* What you are asked to do
Could you copy each line of the listing below that has the word "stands"?

* Dataset records
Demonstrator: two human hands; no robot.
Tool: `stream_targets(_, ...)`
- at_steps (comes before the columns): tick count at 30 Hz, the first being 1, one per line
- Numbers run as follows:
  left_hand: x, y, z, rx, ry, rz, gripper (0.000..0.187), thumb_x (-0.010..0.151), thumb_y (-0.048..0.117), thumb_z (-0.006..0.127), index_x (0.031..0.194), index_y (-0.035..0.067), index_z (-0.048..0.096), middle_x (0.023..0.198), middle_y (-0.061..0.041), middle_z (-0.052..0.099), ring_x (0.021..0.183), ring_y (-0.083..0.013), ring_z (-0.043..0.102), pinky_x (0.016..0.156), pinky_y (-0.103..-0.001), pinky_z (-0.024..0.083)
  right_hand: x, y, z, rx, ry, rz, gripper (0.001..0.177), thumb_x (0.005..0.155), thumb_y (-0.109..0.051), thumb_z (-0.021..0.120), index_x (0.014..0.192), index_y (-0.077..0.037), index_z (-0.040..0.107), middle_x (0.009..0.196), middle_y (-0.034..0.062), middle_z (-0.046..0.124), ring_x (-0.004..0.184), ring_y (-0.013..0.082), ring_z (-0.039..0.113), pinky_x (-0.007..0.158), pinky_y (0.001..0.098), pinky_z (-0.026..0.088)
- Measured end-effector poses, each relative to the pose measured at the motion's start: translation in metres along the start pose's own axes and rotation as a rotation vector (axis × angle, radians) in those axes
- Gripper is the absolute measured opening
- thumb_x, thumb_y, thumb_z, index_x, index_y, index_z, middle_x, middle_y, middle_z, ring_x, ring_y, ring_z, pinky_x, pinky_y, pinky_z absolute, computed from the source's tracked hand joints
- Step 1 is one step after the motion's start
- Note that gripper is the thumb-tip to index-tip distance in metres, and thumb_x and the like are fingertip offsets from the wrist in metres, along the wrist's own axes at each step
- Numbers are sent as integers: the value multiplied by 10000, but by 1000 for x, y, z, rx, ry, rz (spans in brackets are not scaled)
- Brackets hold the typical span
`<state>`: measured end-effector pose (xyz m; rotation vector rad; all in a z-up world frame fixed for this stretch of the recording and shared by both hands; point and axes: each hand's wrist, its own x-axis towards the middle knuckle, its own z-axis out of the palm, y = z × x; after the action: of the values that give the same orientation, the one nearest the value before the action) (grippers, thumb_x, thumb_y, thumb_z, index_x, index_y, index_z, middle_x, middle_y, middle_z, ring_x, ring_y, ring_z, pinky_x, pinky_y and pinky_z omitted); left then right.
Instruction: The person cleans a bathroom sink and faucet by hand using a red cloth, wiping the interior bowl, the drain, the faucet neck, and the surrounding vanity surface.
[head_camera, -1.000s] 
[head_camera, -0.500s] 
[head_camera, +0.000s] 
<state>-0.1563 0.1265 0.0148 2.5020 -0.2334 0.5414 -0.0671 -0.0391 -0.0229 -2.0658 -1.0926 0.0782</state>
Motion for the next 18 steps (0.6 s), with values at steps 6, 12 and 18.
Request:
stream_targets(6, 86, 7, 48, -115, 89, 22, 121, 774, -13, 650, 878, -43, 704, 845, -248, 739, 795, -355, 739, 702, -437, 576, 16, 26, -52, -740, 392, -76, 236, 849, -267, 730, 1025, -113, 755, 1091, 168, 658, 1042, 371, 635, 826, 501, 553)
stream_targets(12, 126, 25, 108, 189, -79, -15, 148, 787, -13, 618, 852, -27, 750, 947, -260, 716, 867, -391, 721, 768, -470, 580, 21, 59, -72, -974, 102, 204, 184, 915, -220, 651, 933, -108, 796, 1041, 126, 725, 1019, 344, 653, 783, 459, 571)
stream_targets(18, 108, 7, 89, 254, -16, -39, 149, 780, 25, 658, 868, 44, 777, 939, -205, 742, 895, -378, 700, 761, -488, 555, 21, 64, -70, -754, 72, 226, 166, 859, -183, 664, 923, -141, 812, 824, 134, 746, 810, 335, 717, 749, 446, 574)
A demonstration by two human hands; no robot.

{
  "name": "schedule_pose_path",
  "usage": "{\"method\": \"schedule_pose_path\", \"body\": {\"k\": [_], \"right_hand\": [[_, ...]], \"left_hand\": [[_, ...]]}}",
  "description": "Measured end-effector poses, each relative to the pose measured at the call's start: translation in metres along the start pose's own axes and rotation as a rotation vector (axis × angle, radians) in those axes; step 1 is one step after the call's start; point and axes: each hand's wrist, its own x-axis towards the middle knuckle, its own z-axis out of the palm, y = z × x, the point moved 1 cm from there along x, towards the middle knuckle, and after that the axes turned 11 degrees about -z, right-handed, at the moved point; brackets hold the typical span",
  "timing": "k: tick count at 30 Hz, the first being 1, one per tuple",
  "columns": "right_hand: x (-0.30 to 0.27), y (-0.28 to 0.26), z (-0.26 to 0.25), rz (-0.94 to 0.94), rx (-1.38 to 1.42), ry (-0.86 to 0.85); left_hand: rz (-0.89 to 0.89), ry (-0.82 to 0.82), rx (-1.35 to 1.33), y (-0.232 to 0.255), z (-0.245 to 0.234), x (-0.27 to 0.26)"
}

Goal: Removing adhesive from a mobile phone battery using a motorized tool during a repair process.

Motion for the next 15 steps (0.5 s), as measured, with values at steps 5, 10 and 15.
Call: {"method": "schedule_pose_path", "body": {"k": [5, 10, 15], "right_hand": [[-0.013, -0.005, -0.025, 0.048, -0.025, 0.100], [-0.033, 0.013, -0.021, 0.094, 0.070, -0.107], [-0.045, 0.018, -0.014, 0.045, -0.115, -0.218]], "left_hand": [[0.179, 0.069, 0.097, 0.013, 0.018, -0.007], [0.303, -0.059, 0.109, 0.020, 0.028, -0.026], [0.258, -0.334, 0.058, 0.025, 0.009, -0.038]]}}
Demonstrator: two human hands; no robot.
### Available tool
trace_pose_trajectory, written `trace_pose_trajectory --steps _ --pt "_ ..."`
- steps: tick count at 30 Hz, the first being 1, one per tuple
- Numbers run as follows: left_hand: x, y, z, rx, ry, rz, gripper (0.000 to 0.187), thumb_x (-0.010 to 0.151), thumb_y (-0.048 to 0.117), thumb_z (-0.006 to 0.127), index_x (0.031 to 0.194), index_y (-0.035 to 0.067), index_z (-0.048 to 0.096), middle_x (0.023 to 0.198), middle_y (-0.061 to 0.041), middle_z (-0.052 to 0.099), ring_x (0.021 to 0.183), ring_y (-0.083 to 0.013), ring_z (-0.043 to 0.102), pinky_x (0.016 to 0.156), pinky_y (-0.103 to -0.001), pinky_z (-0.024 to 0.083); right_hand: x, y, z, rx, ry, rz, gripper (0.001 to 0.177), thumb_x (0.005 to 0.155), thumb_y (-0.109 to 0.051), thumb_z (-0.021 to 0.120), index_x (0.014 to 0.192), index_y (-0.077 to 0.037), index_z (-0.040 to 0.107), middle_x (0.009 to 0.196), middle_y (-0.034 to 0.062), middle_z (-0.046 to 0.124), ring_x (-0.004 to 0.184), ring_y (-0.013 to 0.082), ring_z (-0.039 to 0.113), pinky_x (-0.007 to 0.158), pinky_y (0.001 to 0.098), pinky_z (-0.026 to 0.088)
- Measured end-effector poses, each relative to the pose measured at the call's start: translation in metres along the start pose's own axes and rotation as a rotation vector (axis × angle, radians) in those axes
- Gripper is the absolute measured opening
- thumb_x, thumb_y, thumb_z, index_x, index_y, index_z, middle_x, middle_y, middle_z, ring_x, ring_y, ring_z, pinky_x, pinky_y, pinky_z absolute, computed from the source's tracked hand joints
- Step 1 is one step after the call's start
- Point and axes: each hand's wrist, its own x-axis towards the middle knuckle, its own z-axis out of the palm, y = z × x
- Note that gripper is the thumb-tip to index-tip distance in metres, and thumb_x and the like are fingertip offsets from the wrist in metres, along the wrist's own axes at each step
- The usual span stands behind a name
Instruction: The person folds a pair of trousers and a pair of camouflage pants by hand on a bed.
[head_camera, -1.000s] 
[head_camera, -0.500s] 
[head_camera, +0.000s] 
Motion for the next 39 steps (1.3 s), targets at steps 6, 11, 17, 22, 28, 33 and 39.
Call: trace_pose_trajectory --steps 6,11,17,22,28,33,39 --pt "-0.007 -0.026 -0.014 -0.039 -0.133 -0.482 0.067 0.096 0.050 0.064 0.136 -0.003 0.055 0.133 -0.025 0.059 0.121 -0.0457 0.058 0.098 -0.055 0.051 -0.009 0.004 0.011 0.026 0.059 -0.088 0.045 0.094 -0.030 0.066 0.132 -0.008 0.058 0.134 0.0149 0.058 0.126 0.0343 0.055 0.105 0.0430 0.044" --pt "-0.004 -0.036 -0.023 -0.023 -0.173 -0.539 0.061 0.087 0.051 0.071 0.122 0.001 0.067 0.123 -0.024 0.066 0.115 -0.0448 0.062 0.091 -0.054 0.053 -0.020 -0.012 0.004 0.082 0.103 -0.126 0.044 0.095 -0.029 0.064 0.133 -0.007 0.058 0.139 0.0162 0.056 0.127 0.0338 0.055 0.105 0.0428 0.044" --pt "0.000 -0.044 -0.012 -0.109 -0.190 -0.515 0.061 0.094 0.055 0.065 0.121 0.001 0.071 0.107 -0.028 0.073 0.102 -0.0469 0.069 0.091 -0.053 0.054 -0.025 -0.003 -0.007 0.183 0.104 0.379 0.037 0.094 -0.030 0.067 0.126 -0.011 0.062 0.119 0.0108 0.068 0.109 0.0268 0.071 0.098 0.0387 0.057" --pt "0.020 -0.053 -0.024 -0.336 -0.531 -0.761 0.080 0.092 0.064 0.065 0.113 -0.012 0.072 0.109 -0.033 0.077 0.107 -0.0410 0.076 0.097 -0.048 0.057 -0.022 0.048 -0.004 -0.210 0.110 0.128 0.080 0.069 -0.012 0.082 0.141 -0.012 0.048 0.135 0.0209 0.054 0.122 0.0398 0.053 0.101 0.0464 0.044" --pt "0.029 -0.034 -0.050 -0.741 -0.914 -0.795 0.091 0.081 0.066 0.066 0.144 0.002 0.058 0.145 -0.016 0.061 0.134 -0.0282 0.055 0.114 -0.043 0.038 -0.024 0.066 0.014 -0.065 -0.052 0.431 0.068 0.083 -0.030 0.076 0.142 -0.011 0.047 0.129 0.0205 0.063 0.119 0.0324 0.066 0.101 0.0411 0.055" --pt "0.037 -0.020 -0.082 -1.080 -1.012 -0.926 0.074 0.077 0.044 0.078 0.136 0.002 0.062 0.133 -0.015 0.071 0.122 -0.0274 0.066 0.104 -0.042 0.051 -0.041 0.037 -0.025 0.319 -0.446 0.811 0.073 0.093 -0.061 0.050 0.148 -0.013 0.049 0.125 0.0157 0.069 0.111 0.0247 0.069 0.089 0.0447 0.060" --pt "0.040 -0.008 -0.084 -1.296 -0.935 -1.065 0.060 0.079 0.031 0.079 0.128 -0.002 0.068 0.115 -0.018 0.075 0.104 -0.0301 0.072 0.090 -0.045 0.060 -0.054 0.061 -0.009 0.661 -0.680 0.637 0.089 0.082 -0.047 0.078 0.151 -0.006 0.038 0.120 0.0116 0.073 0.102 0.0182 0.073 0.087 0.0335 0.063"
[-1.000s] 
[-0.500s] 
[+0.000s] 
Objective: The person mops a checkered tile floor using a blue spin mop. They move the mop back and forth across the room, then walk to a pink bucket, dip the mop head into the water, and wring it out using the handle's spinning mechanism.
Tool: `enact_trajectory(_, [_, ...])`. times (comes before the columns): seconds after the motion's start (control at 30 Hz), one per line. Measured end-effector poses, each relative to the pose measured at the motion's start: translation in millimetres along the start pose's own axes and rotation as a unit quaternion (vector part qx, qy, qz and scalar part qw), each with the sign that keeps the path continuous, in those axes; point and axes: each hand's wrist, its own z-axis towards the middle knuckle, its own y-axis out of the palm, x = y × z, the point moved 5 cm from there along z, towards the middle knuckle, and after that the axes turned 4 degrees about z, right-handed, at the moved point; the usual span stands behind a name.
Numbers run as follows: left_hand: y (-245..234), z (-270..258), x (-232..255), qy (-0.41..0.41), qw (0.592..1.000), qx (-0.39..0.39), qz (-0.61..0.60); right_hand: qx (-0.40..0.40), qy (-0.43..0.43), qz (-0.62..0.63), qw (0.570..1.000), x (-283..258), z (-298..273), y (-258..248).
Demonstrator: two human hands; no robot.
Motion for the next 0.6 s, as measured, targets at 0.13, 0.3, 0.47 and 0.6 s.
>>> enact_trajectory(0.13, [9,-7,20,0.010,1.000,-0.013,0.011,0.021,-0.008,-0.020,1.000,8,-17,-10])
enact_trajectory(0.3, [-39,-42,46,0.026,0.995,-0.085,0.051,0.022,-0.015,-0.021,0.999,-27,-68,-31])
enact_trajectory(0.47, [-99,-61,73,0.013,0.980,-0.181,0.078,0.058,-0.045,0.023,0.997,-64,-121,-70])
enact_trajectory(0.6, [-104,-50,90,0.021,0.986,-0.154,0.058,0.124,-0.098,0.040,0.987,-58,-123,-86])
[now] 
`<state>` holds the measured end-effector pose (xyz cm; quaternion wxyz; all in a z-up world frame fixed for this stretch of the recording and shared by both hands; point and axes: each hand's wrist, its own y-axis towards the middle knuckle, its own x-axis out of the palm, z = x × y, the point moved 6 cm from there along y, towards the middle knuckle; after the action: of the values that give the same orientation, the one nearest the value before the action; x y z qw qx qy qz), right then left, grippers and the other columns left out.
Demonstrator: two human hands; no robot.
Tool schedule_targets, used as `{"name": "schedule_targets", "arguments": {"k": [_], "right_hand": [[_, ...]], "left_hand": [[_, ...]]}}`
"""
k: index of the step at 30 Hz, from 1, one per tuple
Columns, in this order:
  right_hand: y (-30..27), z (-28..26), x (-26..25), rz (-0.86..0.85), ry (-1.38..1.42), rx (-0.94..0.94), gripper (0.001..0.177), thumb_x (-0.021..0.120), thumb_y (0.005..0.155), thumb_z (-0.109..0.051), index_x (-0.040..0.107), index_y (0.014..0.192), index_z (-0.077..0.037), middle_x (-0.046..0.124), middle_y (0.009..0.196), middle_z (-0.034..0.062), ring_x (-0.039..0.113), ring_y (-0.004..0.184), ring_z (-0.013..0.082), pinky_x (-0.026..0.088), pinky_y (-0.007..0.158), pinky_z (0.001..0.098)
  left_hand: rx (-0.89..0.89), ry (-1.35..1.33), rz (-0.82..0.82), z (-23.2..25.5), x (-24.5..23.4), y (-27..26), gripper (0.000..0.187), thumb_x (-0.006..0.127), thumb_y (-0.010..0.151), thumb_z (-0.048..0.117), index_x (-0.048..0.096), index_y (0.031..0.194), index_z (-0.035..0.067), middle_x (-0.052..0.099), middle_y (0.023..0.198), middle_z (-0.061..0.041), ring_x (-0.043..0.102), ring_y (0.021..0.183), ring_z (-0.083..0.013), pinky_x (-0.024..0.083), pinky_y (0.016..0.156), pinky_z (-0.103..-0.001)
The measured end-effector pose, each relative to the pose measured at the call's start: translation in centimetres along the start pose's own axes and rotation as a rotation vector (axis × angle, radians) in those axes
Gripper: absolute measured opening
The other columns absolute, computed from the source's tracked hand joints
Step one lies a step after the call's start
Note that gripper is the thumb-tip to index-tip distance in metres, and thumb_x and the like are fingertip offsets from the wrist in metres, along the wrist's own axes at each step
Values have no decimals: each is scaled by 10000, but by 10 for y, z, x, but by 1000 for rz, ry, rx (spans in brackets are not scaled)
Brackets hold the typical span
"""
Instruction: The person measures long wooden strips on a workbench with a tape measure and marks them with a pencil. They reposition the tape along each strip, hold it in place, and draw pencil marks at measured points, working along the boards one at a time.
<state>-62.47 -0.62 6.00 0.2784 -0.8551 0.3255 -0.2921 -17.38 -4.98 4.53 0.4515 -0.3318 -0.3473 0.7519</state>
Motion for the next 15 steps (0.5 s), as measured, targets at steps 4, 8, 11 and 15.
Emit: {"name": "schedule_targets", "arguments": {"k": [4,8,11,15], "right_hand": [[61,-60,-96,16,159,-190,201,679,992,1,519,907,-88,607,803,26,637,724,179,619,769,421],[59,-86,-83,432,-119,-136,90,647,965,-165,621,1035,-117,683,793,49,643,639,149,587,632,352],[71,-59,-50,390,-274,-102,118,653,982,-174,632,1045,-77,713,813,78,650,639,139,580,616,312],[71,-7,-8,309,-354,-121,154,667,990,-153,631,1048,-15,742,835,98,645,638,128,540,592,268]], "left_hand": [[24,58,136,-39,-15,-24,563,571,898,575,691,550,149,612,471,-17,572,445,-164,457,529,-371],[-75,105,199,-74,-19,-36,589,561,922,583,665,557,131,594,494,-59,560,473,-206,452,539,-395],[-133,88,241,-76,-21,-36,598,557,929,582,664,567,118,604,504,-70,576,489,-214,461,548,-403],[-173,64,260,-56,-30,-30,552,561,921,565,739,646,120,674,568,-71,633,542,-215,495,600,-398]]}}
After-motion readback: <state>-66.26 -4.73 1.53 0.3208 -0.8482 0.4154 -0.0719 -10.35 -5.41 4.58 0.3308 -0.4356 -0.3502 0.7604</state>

* Response to this task
- The usual span stands behind a name
Tool: `enact_trajectory(_, [_, ...])`. times (comes before the columns): seconds after the motion's start (control at 30 Hz), one per line. Measured end-effector poses, each relative to the pose measured at the motion's start: translation in millimetres along the start pose's own axes and rotation as a unit quaternion (vector part qx, qy, qz and scalar part qw), each with the sign that keeps the path continuous, in those axes; point and axes: each hand's wrist, its own z-axis towards the middle knuckle, its own y-axis out of the palm, x = y × z, the point moved 5 cm from there along z, towards the middle knuckle, and after that the axes turned 4 degrees about z, right-handed, at the moved point; the usual span stands behind a name.

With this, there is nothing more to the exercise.